Ever since I read about the story of Medusa I have been both fascinated and sympathetic towards her.
While the origins of Medusa's tale are murky, the widely accepted story says Medusa was a vibrantly beautiful young woman, a priestess of Athena with many suitors, and one night while asleep in her temple she is raped. Because of this, Athena curses her so that any man who gazes upon her beauty, or meets her gaze, is turned to stone. Because Medusa cannot be looked upon by another man, she grows bitter and her bitterness turns her hair into snakes.
I think the original story is much older, but the tale of Medusa was co-opted by the Greeks, and as part of Greek mythology Medusa becomes one of three gorgon sisters. They are all terrible, wicked and hideous creatures, except for Medusa who is beautiful but cannot hide her hideous nature completely because of her hair of snakes. As part of her new role, she is a vain woman who is most proud of her beauty, and is cursed into a hideous creature by Minerva (the Greek name of Athena) for using her beauty to seduce a man in Minerva's temple. Perseus is later sent to decapitate her, a task it is presumed he will not return from. But even today, the Greek adaptation of Medusa as a vain and self-absorbed woman who is physically deformed for being proud of her natural beauty prevails.
To me, in either story, it always felt like Medusa got a raw deal.

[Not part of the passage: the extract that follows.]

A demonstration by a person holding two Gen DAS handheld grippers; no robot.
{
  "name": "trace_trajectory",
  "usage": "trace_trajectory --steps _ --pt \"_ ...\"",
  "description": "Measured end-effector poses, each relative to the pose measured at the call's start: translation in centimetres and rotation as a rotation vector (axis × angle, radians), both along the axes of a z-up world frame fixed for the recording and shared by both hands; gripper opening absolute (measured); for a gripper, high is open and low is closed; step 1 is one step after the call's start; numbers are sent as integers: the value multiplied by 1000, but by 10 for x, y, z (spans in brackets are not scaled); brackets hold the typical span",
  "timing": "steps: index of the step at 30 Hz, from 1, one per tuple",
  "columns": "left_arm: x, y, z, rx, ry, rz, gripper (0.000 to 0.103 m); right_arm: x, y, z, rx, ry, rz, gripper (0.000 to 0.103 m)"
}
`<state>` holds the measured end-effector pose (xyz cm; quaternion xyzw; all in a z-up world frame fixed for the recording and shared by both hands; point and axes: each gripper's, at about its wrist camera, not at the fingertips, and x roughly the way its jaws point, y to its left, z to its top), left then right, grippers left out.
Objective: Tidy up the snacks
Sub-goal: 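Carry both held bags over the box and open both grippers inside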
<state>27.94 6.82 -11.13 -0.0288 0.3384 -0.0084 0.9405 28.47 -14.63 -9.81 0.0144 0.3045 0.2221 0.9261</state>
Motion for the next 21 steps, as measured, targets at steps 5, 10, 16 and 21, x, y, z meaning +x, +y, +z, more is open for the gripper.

Medusa almost seems like a prototype for a symbol of "the scorned woman." There is no clear indication as to why Athena curses Medusa, but the story taken as is shows that Medusa is a victim and she is punished for being a victim. She is beautiful, but she doesn't entice anybody, she isn't dressed provocatively, she's not a prostitute, she doesn't invite her rapist into the temple or even know who he is. In fact, the name of the rapist is never revealed in the original story.
So why does Athena curse her? Is it because she doesn't know who the rapist is, or she does know but doesn't accuse him? Is it simply because she was violated inside the temple, and somehow transgressed a sacred law simply by being assaulted?
There's a hint of sado-masochism in the tale, Medusa is exceptionally beautiful but if you look at her you will be turned to stone. While the tale is traditionally implying that Medusa is being punished, gazing upon her is actually a form of very mortal punishment.
The story of Medusa's curse is one of a rape victim blamed for her victimization.
When it comes to rape victims there is this horrible mindset in the majority of our culture, amongst both men and women, that the rape is somehow the victim's fault. Much of the blame on victims applies to things that an outside observer assumes is within the realm of control, "she drank too much and look what happened" or "she was wearing slutty clothes, what did she expect would happen?" In fact, many rapes are never reported exactly because women fear that they won't be believed or their attackers will be excused in some similar manner.
So Medusa is punished for her own rape, and by a woman deity no less! As for the rapist? He gets away. We never even learn his name.
It would seem to me that if you wanted to raise awareness about "victim blame," or you wanted to create a counterbalance to that mentality, it would be easy to turn the figure of Medusa into a symbol of retribution or redemption.
I'm disappointed that Medusa has turned into an evil figure, almost by default. After all, the curse bestowed upon Medusa is itself a powerful ability and if used wisely could be quite judicious. I think that's because Medusa is a woman and, as part of our culture's bias against strong matriarchal roles, you cannot have a woman running around who can turn men into stone because women just shouldn't be allowed to wield such power. Thus the power makes Medusa a villain who needs to be slain.
One could find more sexist overtones in this retelling, but some are obvious and simply not as interesting to me as the original story.
Since the early 80s film Clash of the Titans was released, Medusa has always been depicted as reptilian in nature. She has yellow eyes, which seems like it has always been a universal symbol of being evil. In modern artwork and in toys that have been made of her she is always depicted in venomous or wicked ways. She's almost always got scales from head to toe, fangs, hoofed feet. In my mind, Medusa is not any of those things. She is an incredibly beautiful woman, and she's a victim, not a villain.
I imagine the story itself was inspired by actual rapes that occurred in the ancient world. A man might rape a woman and get away with it, and thus the victim would become a bitter or scornful woman. So the tale could also be taken as a warning to men of what happens to beautiful women if you abuse them.
As a footnote, Piers Anthony wrote a series of books set in a world called Xanth.
The main "good guy" marries a Medusa-like character, and they avoid the problem of her petrifying gaze by having her wear a veil that she can see through but that nobody can see her eyes through. This same "good guy" is a wizard, so you would think he would come up with some way of curing her other than simply a veil. But Piers Anthony would never have personally written a solution that removes the obvious use of the veil. (Anyone familiar with Piers Anthony's writings knows that all of his stories are slathered in an underlying misogyny.)
Which also reminds me, the origin of the Islamic tradition of keeping women wrapped up in a burqa to hide their beauty could also be seen in this story. Something I had never really connected to it until a few years ago.